TRY IT - Your answer should be one number: how many lines of the data include the string "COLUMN"?

*** Opening SOURCE MATERIAL ***

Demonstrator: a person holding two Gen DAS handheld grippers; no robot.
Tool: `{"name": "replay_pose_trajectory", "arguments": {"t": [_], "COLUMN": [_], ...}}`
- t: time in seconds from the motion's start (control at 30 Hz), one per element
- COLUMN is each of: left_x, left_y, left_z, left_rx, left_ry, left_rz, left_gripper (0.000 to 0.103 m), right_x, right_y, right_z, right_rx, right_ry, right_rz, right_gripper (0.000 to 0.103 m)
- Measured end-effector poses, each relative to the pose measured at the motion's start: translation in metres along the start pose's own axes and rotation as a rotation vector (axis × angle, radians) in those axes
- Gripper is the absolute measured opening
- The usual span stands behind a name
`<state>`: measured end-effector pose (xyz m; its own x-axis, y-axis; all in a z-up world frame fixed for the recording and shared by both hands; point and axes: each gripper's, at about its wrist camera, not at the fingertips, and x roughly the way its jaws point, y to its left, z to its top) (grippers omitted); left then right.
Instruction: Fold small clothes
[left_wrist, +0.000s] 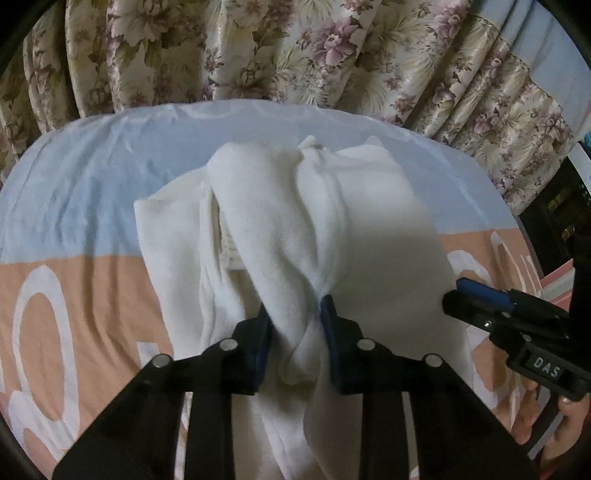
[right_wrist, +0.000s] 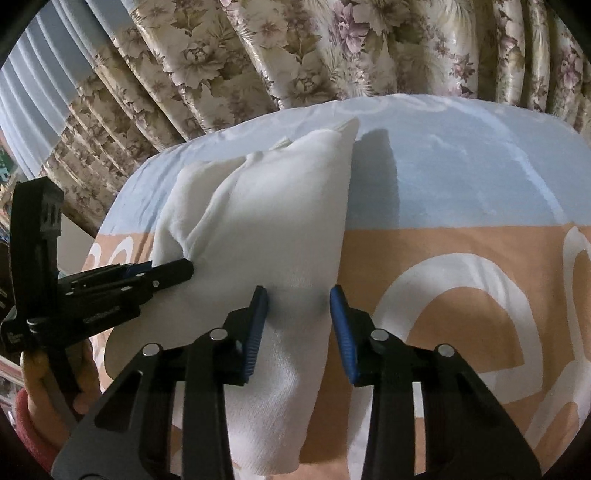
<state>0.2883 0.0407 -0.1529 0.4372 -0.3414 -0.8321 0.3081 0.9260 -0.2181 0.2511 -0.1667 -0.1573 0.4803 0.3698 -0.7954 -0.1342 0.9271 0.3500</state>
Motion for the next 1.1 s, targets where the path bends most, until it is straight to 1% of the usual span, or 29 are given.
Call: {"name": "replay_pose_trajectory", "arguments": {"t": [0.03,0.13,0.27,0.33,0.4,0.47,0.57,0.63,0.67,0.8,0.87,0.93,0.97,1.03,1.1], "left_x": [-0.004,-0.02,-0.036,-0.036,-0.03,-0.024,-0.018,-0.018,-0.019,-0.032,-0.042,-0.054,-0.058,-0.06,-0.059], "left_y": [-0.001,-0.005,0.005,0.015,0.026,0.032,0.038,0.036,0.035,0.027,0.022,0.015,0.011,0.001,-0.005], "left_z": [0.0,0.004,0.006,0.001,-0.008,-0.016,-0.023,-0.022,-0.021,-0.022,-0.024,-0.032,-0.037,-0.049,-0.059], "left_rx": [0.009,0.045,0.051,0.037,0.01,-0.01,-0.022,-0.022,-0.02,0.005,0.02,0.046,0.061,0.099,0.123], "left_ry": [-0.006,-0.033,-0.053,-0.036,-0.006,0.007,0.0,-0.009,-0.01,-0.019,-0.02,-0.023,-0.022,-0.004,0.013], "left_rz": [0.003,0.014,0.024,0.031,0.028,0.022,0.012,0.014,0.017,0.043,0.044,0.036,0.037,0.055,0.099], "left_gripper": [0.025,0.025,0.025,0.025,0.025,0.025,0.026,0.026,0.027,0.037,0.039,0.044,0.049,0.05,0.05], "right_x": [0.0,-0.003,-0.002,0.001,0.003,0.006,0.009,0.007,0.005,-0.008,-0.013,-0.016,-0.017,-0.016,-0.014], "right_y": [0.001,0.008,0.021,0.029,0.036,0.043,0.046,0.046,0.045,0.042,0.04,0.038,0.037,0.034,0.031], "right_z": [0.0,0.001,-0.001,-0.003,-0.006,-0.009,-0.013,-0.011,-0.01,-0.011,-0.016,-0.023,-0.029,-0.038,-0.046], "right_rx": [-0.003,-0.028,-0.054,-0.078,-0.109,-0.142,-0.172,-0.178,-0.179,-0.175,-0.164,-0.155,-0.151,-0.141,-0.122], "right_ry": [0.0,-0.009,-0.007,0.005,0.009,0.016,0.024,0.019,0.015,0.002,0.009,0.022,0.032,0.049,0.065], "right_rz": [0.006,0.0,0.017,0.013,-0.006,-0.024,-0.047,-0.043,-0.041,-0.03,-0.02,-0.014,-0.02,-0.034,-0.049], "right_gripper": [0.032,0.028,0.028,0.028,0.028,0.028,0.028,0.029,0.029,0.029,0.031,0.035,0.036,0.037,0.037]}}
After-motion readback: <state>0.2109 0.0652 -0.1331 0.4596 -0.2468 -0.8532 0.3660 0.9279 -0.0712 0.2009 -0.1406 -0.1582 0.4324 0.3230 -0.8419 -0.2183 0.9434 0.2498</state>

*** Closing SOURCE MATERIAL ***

SOLUTION TO THIS PROBLEM - 2